Source data:
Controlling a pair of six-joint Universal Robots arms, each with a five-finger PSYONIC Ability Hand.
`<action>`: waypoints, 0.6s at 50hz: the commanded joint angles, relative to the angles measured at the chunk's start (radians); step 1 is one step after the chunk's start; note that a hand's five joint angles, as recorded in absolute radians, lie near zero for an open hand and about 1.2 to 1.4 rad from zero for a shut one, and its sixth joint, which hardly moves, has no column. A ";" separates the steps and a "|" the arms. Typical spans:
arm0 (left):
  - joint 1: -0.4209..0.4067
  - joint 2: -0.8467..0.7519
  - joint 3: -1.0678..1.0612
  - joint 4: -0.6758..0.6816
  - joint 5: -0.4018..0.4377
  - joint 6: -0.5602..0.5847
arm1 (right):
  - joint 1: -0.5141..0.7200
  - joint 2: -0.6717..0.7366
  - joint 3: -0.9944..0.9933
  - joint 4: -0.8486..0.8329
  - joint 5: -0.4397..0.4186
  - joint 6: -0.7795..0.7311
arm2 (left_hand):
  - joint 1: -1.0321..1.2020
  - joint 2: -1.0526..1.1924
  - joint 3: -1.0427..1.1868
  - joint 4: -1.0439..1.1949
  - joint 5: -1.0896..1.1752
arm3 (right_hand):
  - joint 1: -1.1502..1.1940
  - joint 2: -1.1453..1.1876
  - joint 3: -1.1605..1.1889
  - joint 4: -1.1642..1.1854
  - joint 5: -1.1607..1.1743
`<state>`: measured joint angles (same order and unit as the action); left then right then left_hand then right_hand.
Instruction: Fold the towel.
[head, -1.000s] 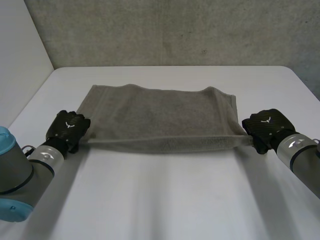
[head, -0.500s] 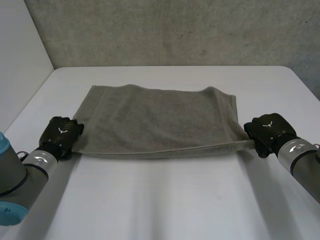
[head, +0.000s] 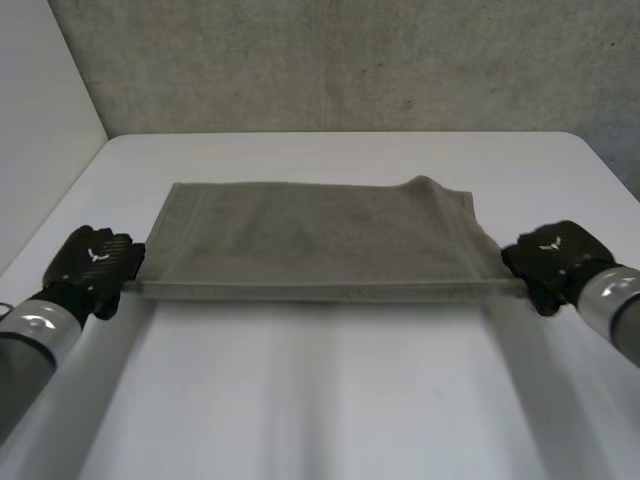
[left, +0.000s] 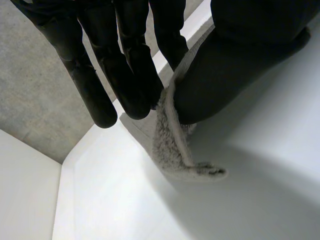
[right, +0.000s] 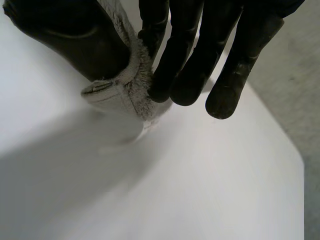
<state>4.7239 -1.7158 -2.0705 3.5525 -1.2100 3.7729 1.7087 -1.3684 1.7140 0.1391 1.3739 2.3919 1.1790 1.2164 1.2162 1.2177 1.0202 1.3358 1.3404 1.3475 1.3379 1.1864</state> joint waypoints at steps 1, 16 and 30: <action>0.071 0.275 -0.045 -0.355 0.091 0.034 | -0.101 -0.106 -0.002 0.407 -0.067 -0.295 | 0.217 0.180 0.180 0.179 0.202 | 0.060 0.056 0.049 0.058 0.035; 0.138 0.170 0.013 -0.307 0.213 0.048 | -0.201 -0.072 -0.174 0.412 -0.228 -0.231 | 0.217 0.180 0.180 0.179 0.202 | 0.060 0.056 0.049 0.058 0.035; -0.109 -0.313 0.490 -0.159 -0.058 -0.169 | -0.063 0.210 -0.425 0.156 0.003 0.001 | 0.217 0.180 0.180 0.179 0.202 | 0.060 0.056 0.049 0.058 0.035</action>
<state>4.6830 -1.8667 -1.7801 3.3639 -1.1522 3.6788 1.5991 -1.2517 1.3631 0.4143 1.2935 2.3244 1.1846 1.2174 1.2169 1.2184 1.0336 1.3359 1.3404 1.3475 1.3379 1.1865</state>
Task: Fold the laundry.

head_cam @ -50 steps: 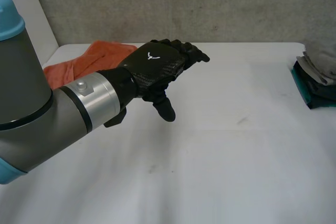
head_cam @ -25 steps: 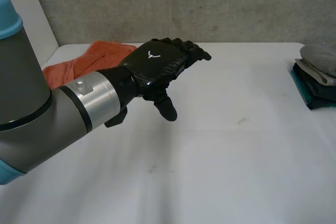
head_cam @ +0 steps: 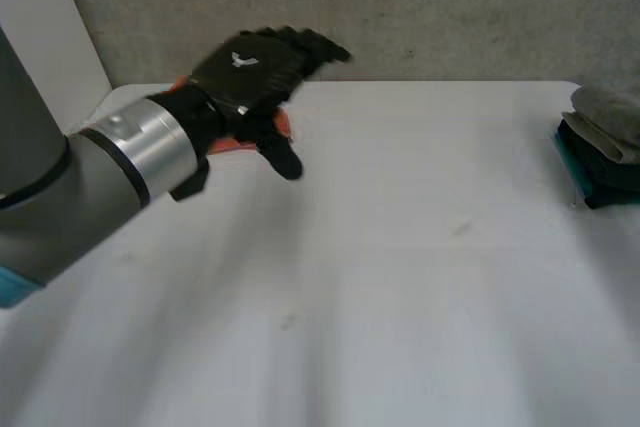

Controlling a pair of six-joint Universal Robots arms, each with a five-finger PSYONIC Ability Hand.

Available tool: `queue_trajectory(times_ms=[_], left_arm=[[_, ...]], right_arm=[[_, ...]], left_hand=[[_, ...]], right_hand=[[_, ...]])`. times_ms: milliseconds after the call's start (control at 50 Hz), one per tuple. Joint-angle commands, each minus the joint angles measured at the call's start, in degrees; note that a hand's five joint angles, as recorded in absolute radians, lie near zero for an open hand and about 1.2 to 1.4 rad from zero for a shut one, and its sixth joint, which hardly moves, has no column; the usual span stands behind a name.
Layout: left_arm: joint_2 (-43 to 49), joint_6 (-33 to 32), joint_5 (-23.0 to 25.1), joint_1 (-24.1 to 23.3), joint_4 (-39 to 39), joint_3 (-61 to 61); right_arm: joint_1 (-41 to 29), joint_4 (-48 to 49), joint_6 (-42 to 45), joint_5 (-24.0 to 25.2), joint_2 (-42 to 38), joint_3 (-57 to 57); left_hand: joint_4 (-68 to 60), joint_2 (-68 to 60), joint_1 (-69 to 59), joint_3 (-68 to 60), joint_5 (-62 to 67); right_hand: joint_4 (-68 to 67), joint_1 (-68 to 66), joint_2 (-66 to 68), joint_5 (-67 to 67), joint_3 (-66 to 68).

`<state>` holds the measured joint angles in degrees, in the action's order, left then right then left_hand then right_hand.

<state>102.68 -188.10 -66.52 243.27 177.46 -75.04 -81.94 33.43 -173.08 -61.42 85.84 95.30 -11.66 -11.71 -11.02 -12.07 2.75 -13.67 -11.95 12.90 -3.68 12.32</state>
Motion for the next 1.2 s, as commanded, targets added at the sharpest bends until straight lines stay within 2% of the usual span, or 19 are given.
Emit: queue_trajectory(times_ms=[20, 120, 140, 220, 360, 440, 560, 880, 960, 1000, 1100, 1200], left_arm=[[1.7, -0.8, -3.5, 8.2, 6.7, -0.5], [8.2, -2.5, -4.7, 15.9, 12.2, 0.5], [10.7, -3.8, -4.7, 18.6, 13.6, 1.2], [18.0, -9.0, -4.8, 24.1, 14.7, 5.1], [30.6, -20.6, -5.9, 28.8, 14.2, 12.3], [37.6, -26.8, -10.2, 31.4, 14.3, 17.4], [43.5, -29.9, -11.4, 32.4, 14.6, 22.4], [51.6, -29.4, -8.5, 31.5, 14.9, 31.4], [53.8, -29.4, -8.5, 31.1, 14.8, 34.3], [54.8, -29.4, -8.6, 31.2, 14.8, 35.8], [56.4, -29.4, -8.5, 31.2, 14.2, 37.4], [56.4, -29.4, -8.4, 30.7, 14.2, 37.4]], right_arm=[[-22.6, 1.7, 5.5, 0.3, -1.1, 11.1], [-27.6, -1.0, 10.9, -3.2, -5.9, 13.7], [-28.0, -1.3, 11.8, -3.9, -6.6, 13.7], [-27.9, -3.8, 15.4, -6.9, -9.5, 13.8], [-27.8, -5.1, 17.9, -8.4, -10.7, 14.1], [-27.7, -5.1, 17.9, -8.4, -10.7, 14.3], [-27.9, -5.1, 17.9, -8.3, -11.0, 14.5], [-27.8, -5.1, 17.9, -8.5, -12.5, 14.5], [-27.8, -5.1, 17.9, -8.5, -12.5, 14.4], [-27.8, -5.1, 17.9, -8.5, -12.5, 14.5], [-27.8, -5.1, 18.0, -8.6, -12.5, 14.5], [-27.8, -5.0, 18.0, -8.6, -12.5, 14.5]], left_hand=[[1.4, 1.5, 0.8, 1.9, -2.5], [1.1, 1.2, 0.5, 1.5, -2.2], [0.9, 1.0, 0.3, 1.3, -2.0], [0.6, 0.7, 0.0, 1.0, -1.7], [-0.2, -0.2, -0.9, 0.2, -0.8], [-0.6, -0.5, -1.2, -0.2, -0.5], [-1.1, -1.0, -1.7, -0.7, 0.0], [-11.5, -11.5, -12.1, -11.1, 10.4], [-18.4, -18.3, -19.0, -18.0, 17.3], [-27.3, -27.2, -27.9, -26.9, 26.2], [-35.0, -35.0, -35.7, -34.6, 33.9], [-53.2, -53.1, -53.8, -52.8, 52.1]], right_hand=[[3.7, 1.9, -2.9, 3.7, -2.3], [3.7, 1.9, -2.9, 3.7, -2.3], [3.7, 1.9, -2.9, 3.7, -2.3], [3.7, 1.9, -2.9, 3.7, -2.3], [3.7, 1.9, -2.9, 3.7, -2.3], [3.7, 1.9, -2.9, 3.7, -2.3], [3.7, 1.9, -2.9, 3.7, -2.3], [3.7, 1.9, -2.9, 3.7, -2.3], [3.7, 1.9, -2.9, 3.7, -2.3], [3.7, 1.9, -2.9, 3.7, -2.3], [3.7, 1.9, -2.9, 3.7, -2.3], [3.7, 1.9, -2.9, 3.7, -2.3]])
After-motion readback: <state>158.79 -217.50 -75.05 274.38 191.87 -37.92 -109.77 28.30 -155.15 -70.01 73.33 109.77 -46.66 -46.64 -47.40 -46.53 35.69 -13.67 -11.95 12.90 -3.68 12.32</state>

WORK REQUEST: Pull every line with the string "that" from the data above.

RESULT OF THIS EXERCISE:
`<action>`: waypoints, 0.6s at 50hz: the commanded joint angles, relative to the angles measured at the chunk's start (radians); step 1 is one step after the chunk's start; note that a hand's five joint angles, as recorded in absolute radians, lie near zero for an open hand and about 1.2 to 1.4 rad from zero for a shut one, and its sixth joint, which hardly moves, has no column. A ";" separates the steps and a "|" the arms. Typical spans:
Available tool: `queue_trajectory(times_ms=[_], left_arm=[[_, ...]], right_arm=[[_, ...]], left_hand=[[_, ...]], right_hand=[[_, ...]])`. times_ms: milliseconds after the call's start (control at 50 Hz), one per tuple. Joint-angle commands, each minus the joint angles measured at the call's start, in degrees; note that a hand's five joint angles, as recorded in absolute radians, lie near zero for an open hand and about 1.2 to 1.4 rad from zero for a shut one, and its sixth joint, which hardly moves, has no column; the usual span stands behind a name.

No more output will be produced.